Moreover, AI methods can be effectively used in translational research, especially for evaluating large data, such as genetic, epigenetic, proteomic, and other molecular profiling data. In the field of cancer immunology, researchers have used ML to predict the treatment response to immunotherapy with a rich dataset of gene expression of tumor and immune cells and their clinical characteristics [66,67]. A recent study tried to identify plasma protein patterns for various health outcomes using ML techniques [68]. The authors found novel predictive proteins and built models using ML techniques. However, the findings of these studies require further validation in more extensive and different populations.
However, despite the enthusiasm about the use of AI for medicine, the lack of sufficient and appropriate validation of the algorithms has been a concern, and it is called ‘digital exceptionalism’ [69,70]. A recent meta-analysis that evaluated AI algorithms for the diagnostic analysis of medical images reported that only 6% of them performed external validation. None of these studies had a diagnostic cohort design and were prospectively collected for external validation [71]. To improve the technical feasibility and generalizability of current AI studies, there are some methodologic guides for various study designs—Standard Protocol Items: Recommendations for Interventional Trials–Artificial Intelligence (SPIRIT-AI) and Consolidated Standards of Reporting Trials–Artificial Intelligence (CONSORT-AI) guidelines for intervention studies [72], Standards for Reporting of Diagnostic Accuracy Studies–Artificial Intelligence (STARD-AI) guidelines for diagnostic accuracy [73], and others [74,75]. In the near future, only studies with appropriate validation can be accepted and utilized in clinical practice. Also, beyond the AI models’ performance, other principles, such as data privacy and safety, need proper attention before implemented in clinical practice.
CONCLUSIONS
In this era of the overwhelming volume of medical data, AI is a promising tool that may shed light on an individualized approach and a better understanding of the disease in the field of bone and mineral research. The present review aimed to provide an overview of the latest studies using ML to address the issues in the field, focusing on osteoporosis and fragility fractures. ML models for diagnosing and classifying osteoporosis and detecting fractures from images have shown promising performance and have improved over time. Fracture risk prediction is another promising field of research, and studies are being conducted using various data sources.
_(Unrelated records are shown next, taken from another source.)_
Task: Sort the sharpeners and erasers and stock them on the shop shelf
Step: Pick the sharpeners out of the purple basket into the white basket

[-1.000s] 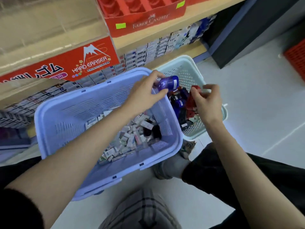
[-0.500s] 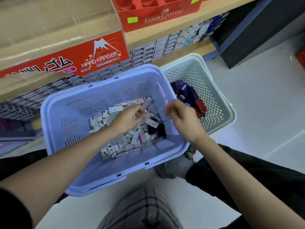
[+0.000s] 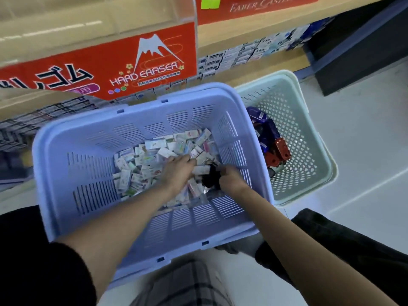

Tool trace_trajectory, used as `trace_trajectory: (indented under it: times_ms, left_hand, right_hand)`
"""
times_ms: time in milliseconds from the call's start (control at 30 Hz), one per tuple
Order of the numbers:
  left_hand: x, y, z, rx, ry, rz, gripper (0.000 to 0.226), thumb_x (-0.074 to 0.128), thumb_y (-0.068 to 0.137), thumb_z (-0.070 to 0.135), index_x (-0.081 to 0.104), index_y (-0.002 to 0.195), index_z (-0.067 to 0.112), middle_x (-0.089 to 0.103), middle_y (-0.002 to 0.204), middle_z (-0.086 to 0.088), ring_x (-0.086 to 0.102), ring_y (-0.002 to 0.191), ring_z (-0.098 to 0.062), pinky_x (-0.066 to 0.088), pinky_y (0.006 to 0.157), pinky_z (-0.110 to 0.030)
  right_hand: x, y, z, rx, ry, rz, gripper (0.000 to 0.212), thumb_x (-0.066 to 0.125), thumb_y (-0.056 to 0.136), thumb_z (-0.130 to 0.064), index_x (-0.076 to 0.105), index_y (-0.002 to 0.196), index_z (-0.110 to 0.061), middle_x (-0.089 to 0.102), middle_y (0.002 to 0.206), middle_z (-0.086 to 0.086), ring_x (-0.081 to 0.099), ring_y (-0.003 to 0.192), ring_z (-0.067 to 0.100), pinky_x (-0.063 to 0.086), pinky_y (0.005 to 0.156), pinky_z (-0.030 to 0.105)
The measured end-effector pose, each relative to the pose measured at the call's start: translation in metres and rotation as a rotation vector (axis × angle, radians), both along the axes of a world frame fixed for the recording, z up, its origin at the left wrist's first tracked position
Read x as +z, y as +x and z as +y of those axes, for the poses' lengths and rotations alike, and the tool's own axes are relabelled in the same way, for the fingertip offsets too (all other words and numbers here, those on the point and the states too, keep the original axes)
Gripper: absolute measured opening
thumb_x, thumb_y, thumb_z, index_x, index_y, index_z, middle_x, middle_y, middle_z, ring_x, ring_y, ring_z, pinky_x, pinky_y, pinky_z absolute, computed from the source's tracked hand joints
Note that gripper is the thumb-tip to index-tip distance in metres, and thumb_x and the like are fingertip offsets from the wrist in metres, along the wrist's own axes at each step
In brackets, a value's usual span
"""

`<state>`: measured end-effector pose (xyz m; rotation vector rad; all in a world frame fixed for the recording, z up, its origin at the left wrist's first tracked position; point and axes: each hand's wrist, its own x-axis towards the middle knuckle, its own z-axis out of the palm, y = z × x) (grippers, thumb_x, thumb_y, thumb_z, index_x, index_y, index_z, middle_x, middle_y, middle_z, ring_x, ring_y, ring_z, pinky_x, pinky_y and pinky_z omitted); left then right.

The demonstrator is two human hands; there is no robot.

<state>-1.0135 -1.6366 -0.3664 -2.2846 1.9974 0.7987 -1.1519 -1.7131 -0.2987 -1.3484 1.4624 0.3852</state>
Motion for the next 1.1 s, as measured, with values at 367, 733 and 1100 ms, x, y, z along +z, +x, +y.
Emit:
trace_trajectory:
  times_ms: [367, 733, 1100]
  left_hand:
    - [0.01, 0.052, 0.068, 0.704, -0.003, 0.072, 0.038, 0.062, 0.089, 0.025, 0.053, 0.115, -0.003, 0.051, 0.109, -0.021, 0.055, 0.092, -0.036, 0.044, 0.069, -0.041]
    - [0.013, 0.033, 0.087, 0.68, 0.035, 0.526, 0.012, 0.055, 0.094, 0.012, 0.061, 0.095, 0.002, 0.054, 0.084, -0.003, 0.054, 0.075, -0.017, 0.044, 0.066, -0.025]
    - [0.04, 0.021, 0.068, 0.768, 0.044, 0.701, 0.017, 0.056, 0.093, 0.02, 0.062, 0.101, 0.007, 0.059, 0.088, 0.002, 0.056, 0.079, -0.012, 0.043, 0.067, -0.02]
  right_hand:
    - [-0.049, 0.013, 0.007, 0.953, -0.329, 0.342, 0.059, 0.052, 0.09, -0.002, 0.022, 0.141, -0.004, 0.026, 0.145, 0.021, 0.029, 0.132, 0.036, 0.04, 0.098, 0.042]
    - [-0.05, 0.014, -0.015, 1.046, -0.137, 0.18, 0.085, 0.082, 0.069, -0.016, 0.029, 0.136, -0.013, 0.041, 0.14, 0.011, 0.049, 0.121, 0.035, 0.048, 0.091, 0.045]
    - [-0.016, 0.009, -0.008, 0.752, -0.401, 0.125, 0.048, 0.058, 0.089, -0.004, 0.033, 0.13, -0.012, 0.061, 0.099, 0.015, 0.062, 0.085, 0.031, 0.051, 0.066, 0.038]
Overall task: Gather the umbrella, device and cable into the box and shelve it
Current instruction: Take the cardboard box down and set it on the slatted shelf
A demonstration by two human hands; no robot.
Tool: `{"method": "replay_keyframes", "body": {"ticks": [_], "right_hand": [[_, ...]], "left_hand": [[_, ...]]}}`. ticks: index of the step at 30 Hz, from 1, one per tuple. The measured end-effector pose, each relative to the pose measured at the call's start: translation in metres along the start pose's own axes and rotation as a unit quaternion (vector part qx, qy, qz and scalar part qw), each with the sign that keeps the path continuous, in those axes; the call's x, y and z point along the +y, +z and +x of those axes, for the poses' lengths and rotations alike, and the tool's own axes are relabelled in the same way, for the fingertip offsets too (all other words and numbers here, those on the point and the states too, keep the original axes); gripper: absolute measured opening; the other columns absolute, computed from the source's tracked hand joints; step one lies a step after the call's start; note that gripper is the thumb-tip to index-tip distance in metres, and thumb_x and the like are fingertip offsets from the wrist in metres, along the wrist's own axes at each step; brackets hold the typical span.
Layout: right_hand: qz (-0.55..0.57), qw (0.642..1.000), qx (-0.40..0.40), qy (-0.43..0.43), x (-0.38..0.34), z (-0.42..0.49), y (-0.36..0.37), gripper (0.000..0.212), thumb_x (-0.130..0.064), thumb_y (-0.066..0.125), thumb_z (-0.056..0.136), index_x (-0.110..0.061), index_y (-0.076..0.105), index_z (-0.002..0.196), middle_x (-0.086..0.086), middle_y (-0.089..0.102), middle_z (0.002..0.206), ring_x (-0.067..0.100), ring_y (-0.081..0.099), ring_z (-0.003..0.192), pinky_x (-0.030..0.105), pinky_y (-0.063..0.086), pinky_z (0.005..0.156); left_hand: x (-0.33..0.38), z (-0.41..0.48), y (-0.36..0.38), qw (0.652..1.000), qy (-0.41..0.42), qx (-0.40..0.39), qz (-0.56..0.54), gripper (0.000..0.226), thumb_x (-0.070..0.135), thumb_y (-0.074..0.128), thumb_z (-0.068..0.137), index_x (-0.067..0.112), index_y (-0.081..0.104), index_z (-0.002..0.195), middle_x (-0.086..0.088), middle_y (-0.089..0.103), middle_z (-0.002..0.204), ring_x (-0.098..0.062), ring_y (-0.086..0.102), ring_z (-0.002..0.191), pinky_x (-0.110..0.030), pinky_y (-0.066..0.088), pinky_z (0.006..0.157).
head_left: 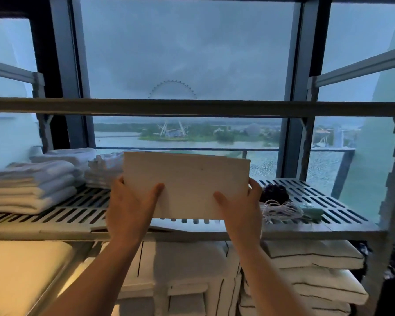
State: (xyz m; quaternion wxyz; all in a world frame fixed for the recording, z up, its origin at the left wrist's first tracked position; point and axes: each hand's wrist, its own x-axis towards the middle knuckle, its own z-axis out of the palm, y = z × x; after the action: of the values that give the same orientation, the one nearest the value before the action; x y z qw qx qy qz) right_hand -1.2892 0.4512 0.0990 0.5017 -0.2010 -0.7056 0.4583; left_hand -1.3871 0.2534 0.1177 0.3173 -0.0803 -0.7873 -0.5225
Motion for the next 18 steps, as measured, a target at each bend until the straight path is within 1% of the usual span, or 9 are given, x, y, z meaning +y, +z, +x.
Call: {"method": "replay_keyframes", "body": {"ticks": [2, 5, 7, 9, 10, 12, 13, 15, 18], "right_hand": [[0.003, 1.000, -0.012, 0.008, 0.015, 0.012, 0.004, 0.079, -0.044, 0.082, 0.074, -0.033, 0.030, 0.133, -0.006, 0.060, 0.119, 0.023, 0.064, 0.092, 0.035, 0.051, 0.077], [0.007, 1.000, -0.022, 0.018, 0.034, 0.026, 0.014, 0.079, -0.042, 0.082, 0.073, -0.035, 0.028, 0.130, -0.010, 0.057, 0.112, 0.017, 0.062, 0.086, 0.021, 0.043, 0.062], [0.006, 1.000, -0.023, 0.020, 0.044, 0.031, 0.022, 0.080, -0.042, 0.083, 0.072, -0.036, 0.028, 0.130, -0.014, 0.053, 0.109, 0.013, 0.059, 0.083, 0.014, 0.038, 0.059], [-0.001, 0.999, -0.024, 0.023, 0.054, 0.033, 0.030, 0.081, -0.045, 0.083, 0.071, -0.036, 0.028, 0.129, -0.015, 0.051, 0.109, 0.007, 0.056, 0.080, 0.011, 0.036, 0.058], [-0.008, 0.999, -0.023, 0.025, 0.059, 0.034, 0.033, 0.080, -0.046, 0.083, 0.071, -0.037, 0.027, 0.128, -0.017, 0.050, 0.107, 0.002, 0.054, 0.076, 0.010, 0.035, 0.057], [-0.019, 0.999, -0.026, 0.033, 0.067, 0.035, 0.041, 0.080, -0.049, 0.083, 0.069, -0.039, 0.027, 0.126, -0.021, 0.049, 0.101, -0.008, 0.049, 0.073, 0.009, 0.033, 0.055], [-0.021, 0.998, -0.031, 0.041, 0.069, 0.036, 0.044, 0.081, -0.050, 0.083, 0.068, -0.040, 0.026, 0.125, -0.023, 0.049, 0.099, -0.010, 0.049, 0.074, 0.009, 0.034, 0.055], [-0.022, 0.997, -0.044, 0.056, 0.074, 0.040, 0.053, 0.081, -0.050, 0.083, 0.068, -0.040, 0.026, 0.125, -0.021, 0.051, 0.099, -0.005, 0.053, 0.076, 0.011, 0.036, 0.056], [-0.031, 0.996, -0.051, 0.062, 0.083, 0.044, 0.066, 0.081, -0.046, 0.084, 0.069, -0.038, 0.025, 0.124, -0.013, 0.054, 0.107, 0.007, 0.058, 0.081, 0.017, 0.043, 0.059]], "left_hand": [[-0.004, 0.001, 0.016, 1.000, -0.008, 0.003, 0.008, 0.091, 0.071, 0.072, 0.068, 0.012, 0.040, 0.130, -0.011, 0.059, 0.123, -0.036, 0.061, 0.105, -0.047, 0.050, 0.082], [-0.013, 0.005, 0.034, 1.000, -0.004, 0.002, 0.017, 0.091, 0.071, 0.073, 0.068, 0.013, 0.039, 0.129, -0.012, 0.059, 0.124, -0.036, 0.061, 0.106, -0.052, 0.052, 0.085], [-0.019, 0.008, 0.044, 1.000, -0.002, -0.003, 0.014, 0.089, 0.070, 0.074, 0.068, 0.014, 0.039, 0.129, -0.012, 0.059, 0.125, -0.036, 0.061, 0.108, -0.052, 0.052, 0.086], [-0.027, 0.013, 0.052, 1.000, -0.003, -0.008, 0.012, 0.090, 0.069, 0.075, 0.067, 0.015, 0.039, 0.129, -0.011, 0.058, 0.125, -0.035, 0.060, 0.109, -0.049, 0.051, 0.085], [-0.032, 0.015, 0.056, 1.000, -0.005, -0.012, 0.012, 0.090, 0.068, 0.076, 0.067, 0.014, 0.039, 0.128, -0.010, 0.058, 0.123, -0.034, 0.060, 0.108, -0.047, 0.050, 0.083], [-0.042, 0.020, 0.063, 1.000, -0.007, -0.025, 0.005, 0.089, 0.066, 0.078, 0.067, 0.015, 0.038, 0.128, -0.008, 0.056, 0.120, -0.030, 0.059, 0.105, -0.045, 0.048, 0.079], [-0.048, 0.023, 0.067, 0.999, -0.007, -0.032, 0.000, 0.089, 0.065, 0.079, 0.067, 0.016, 0.037, 0.127, -0.005, 0.054, 0.118, -0.028, 0.057, 0.103, -0.043, 0.048, 0.078], [-0.058, 0.030, 0.074, 0.999, -0.011, -0.042, -0.004, 0.088, 0.063, 0.080, 0.066, 0.017, 0.037, 0.127, -0.001, 0.050, 0.113, -0.025, 0.056, 0.102, -0.042, 0.048, 0.076], [-0.070, 0.041, 0.083, 0.998, -0.021, -0.061, -0.011, 0.088, 0.061, 0.082, 0.066, 0.016, 0.037, 0.126, -0.003, 0.052, 0.115, -0.026, 0.057, 0.103, -0.042, 0.049, 0.076]]}}
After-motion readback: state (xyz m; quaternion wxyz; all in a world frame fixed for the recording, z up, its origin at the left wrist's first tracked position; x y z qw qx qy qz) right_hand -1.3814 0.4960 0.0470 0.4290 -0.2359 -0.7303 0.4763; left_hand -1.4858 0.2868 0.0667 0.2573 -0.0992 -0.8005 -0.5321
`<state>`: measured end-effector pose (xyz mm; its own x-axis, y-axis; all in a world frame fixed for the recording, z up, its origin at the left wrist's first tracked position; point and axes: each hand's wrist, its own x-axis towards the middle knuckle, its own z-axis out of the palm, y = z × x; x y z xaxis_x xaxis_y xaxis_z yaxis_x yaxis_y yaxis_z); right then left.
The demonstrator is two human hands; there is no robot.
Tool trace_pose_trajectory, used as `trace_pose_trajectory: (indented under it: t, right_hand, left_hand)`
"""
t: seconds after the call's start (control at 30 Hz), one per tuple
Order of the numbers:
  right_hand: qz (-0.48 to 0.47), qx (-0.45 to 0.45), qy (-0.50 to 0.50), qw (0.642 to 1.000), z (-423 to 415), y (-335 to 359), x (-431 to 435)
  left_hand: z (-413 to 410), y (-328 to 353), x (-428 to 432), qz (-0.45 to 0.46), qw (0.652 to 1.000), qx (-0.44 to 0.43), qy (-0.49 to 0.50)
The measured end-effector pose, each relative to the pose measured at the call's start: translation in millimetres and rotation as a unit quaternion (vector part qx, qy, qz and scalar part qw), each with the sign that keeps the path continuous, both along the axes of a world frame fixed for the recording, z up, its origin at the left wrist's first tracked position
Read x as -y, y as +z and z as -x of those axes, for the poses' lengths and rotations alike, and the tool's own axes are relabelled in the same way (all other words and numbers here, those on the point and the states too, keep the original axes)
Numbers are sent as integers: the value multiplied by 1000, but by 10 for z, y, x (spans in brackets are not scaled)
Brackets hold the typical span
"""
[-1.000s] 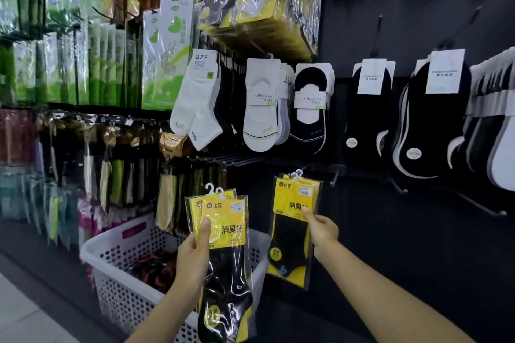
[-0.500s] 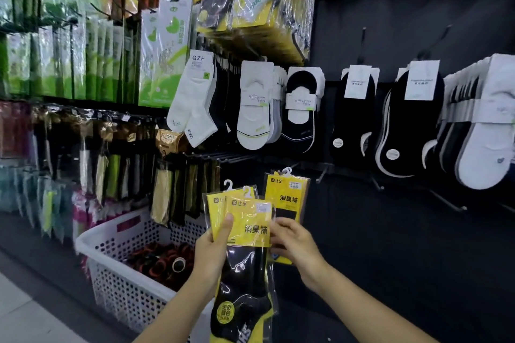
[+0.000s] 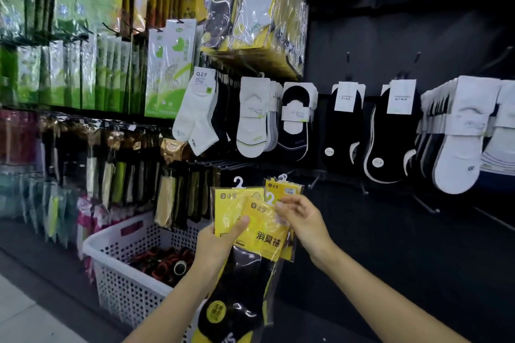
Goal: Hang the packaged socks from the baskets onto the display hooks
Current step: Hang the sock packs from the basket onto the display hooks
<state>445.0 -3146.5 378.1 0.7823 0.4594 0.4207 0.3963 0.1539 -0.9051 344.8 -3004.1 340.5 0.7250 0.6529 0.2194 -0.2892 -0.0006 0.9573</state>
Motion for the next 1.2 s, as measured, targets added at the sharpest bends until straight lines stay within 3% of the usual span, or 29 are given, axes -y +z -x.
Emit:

On the verge of this methodological turning point, endocrinologists as domain experts will continue to serve as a key person for finding unmet clinical needs to initiate the research and find clinical meanings from converging the vast outcomes from the analyses to aid patients with musculoskeletal diseases. We believe that the data presented in this review may help clinicians and researchers understand the current progress of ML to date and its strengths and limitations.
Acknowledgements
This study was funded by the Korea Research Foundation (Project number 2021R1A2C2003410).
Notes
CONFLICTS OF INTEREST
No potential conflict of interest relevant to this article was reported.